It's Sh*t!

Not every "designer" is a designer. There are 3 pitfalls plaguing our industry; learn about each one and avoid the headaches and costs of having to redo your logo.

Unprintable Colors

Color on screen is created by LED light, but in print color is made with ink. Because of the different way colors are made, some colors that can be made on screen just cannot be printed.

Here's the difference in vibrancy between the RGB (web) Colors above, and the CMYK (print) Colors below:

RGB vs CMYK

Different colors have different associations, and if your chosen color is outside a printable range you will not connect with your target customer.

You may go from friendly and fresh to corporate and established all because the color looks dull when printed.

Certain greens and blues are particularly at risk, and you might only discover that your approved color changed after paying for your new business cards, car wrap, etc.

Preview blues
Printable blues
Green as you'll see it on screen
Closest green you can print

Non-vector

Images can be either raster graphics, where the image is made out of individual pixels, and vector graphics, where the image is made out shapes and rules on how to fill them with color.

Think megapixels in a camera; the more pixels an image has - the larger and more detailed you can print it. Whereas if you don't have enough pixels, the photo will come out blurry when you try to make it larger.

Vector graphics don't have that problem, because there are no individual pixels that have color information. Instead, it's made from shapes and rules.

For example, the tire in the logo below is a white circle in the center of a blue circle that's 58.5% bigger. These proportions stay the same, whether you print it really small on a business card or very large on the side of a trailer.

How you see it
How it's made

There are both vector-based and pixel-based graphic design programs available to designers, and while both can be used to design logos in theory, in practice only the vector based programs should be used, as only they leave you with a logo that's usable everywhere.

You'll probably want to use your logo in several places - website, email signatures, social media, business cards, flyers, signage, uniforms, car wraps, etc. But, if you don't have the right file formats you just won't be able to do that.

You need a designer experienced with vector graphics so you'd have a vector file of your logo (AI, EPS, PDF). If all you have are raster files (JPEG, PNG), you won't be able to resize it without it losing quality. This means you wouldn't be able to place your logo on business cards, signage, uniforms, truck wraps, flyers, etc., without it blurring, and that will look unprofessional.

For example, here's the same logo enlarged as a raster and as a vector. Notice the fuzzy edges of the raster on the left, and the sharp lines of the vector on the right:

If your designer only delivers raster graphics you will have to hire another designer to redraw your logo as a vector graphic - paying twice and losing time.

Sloppy Work

Generally speaking, the above issues are caused by designers that just don't know any better. On the other hand sloppy work is more a product of a poor attitude than of inexperience and can be found at any price point.
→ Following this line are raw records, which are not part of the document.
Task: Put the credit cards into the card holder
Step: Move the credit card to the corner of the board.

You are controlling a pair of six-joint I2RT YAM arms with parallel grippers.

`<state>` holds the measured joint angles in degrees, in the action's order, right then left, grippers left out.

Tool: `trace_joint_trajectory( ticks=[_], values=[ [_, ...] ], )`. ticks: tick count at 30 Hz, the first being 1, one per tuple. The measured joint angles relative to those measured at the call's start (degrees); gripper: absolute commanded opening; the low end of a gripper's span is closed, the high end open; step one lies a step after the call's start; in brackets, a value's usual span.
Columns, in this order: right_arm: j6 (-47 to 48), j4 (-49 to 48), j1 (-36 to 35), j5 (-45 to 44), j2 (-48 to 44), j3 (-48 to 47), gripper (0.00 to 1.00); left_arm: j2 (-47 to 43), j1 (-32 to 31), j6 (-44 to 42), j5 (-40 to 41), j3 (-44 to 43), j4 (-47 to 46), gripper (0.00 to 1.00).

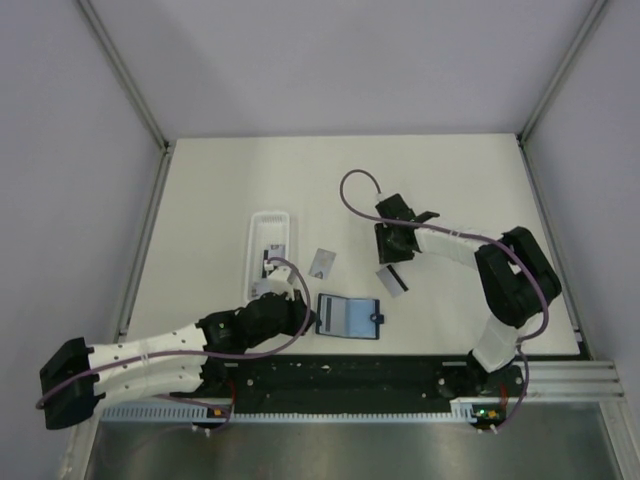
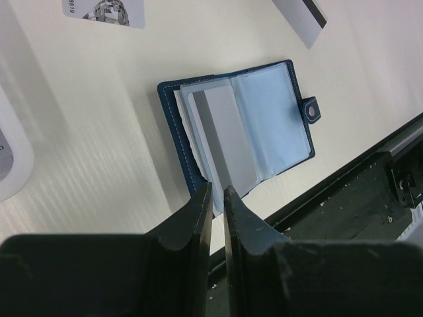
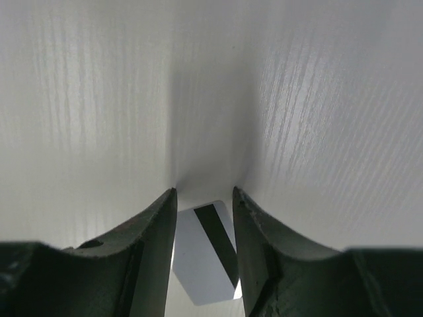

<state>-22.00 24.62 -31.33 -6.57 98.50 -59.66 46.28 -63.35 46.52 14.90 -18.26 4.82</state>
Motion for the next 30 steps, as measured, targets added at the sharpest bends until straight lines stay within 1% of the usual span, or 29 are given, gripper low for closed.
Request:
trace_joint_trajectory(
  ticks=[7, 12, 18, 22, 30],
  values=[
    [-0.52, -1.11, 0.0, -0.76, 1.01, 0.2, 0.4, 0.0, -0.15, -0.04, -0.04, 0.0, 0.02, 0.18],
    [-2.25, -2.95, -0.52, -1.79, -1.53, 3.78, 0.4, 0.0, -0.15, -0.22, -0.04, 0.0, 0.0, 0.18],
    [-4.81, -2.67, -4.13, -6.19, -3.69, 6.71, 0.39, 0.5, -0.2, -0.46, -0.07, 0.0, 0.0, 0.17],
    [-7.98, -1.4, -7.26, -7.23, -4.98, 7.87, 0.39, 0.59, -0.2, -0.85, -0.09, 0.0, 0.0, 0.17],
    [-13.53, 1.57, -10.14, -8.31, -9.14, 11.87, 0.39, 0.87, -0.24, -1.31, -0.28, -0.02, 0.02, 0.16]
  ],
)
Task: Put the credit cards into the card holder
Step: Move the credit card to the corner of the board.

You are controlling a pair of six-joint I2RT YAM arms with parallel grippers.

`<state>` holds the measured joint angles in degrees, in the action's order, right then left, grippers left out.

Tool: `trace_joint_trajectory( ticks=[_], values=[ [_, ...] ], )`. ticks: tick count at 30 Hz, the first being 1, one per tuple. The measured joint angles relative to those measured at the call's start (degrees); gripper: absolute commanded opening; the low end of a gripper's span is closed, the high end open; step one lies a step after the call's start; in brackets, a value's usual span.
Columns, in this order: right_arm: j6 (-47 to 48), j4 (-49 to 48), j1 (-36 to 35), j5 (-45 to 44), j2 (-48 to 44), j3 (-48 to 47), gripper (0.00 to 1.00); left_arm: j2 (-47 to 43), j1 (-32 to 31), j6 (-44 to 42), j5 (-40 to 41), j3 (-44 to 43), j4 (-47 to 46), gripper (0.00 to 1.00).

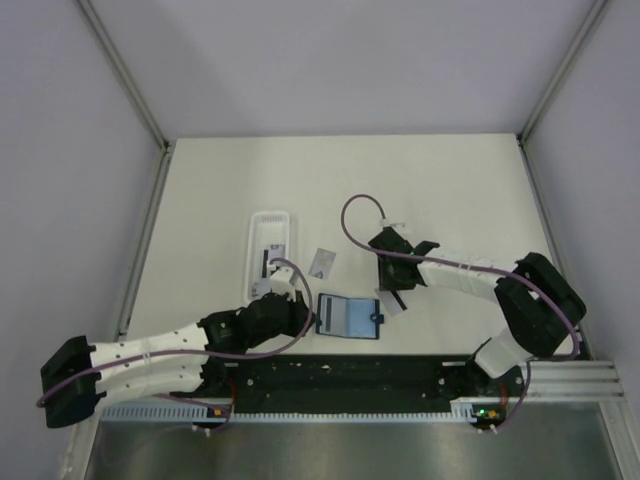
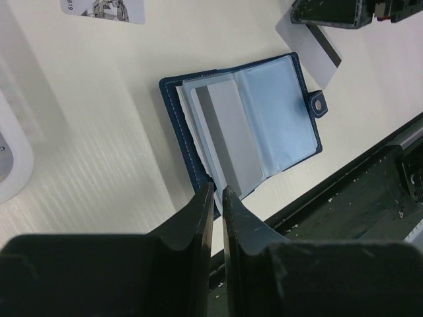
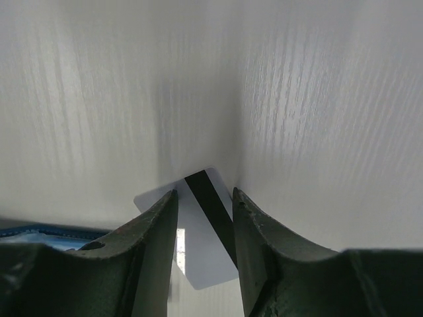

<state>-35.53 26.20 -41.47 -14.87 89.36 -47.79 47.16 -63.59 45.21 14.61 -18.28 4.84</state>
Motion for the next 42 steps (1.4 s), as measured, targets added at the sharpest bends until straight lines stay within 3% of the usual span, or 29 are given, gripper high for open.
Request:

Ensuring that everything lines up, that curves are smooth, that horizontal lines are actually horizontal, that spacing is even - it all takes extra time, and is boring non-creative work. Designers that are careless with your business logo think: "It won't be noticeable, so who cares", and most of the time it's true - it won't be noticeable.

Until it is...

The example above looks fine, until you enlarge it (for a vehicle wrap, signage, etc.). Then you'll see some pretty obvious mistakes:

example-of-sloppy-logo-design-work
Arm should extend further
example-of-sloppy-logo-design-work
Stray point
example-of-sloppy-logo-design-work
Shadow not on path
example-of-sloppy-logo-design-work
Curve out of bounds
example-of-sloppy-logo-design-work
Uneven spacing
example-of-sloppy-logo-design-work
Text not justified

When your logo is small, mistakes are hard to see and your customers generally wouldn't notice them. But, when your logo is large (wall decal, car wrap, store signage, etc), and you see sloppy work like that above, you would be justifiably angry. Especially, if your signage / car wrap guys miss or ignore them, and you only discover them after the sign / car wrap is done.

Then you'd be faced with a choice - give the impression to potential customers that your company doesn't care about small details, or pay for a new sign / car wrap. That's a tough choice for a new business.

Conclusion

These three problems are those that clients most often hire us to fix. But, there are also a lot of other smaller issues we've seen (e.g. fonts changing at print, because they weren't turned to objects, white backgrounds needing to be removed, non-vector effects removed, etc.), and even some larger ones (copied/stolen designs).

Your logo is very important. Your customers will recognize your company and identify with it based on the image it portrays. If your logo looks professional, they'll attribute professionalism to your company. If it looks unprofessional you might be taken less seriously.

A good logo designer should deliver an original design made to your preferences, free from the mistakes mentioned above, and ready for web and print-use, and supply you with all the files you would ever need to use your logo everywhere you want.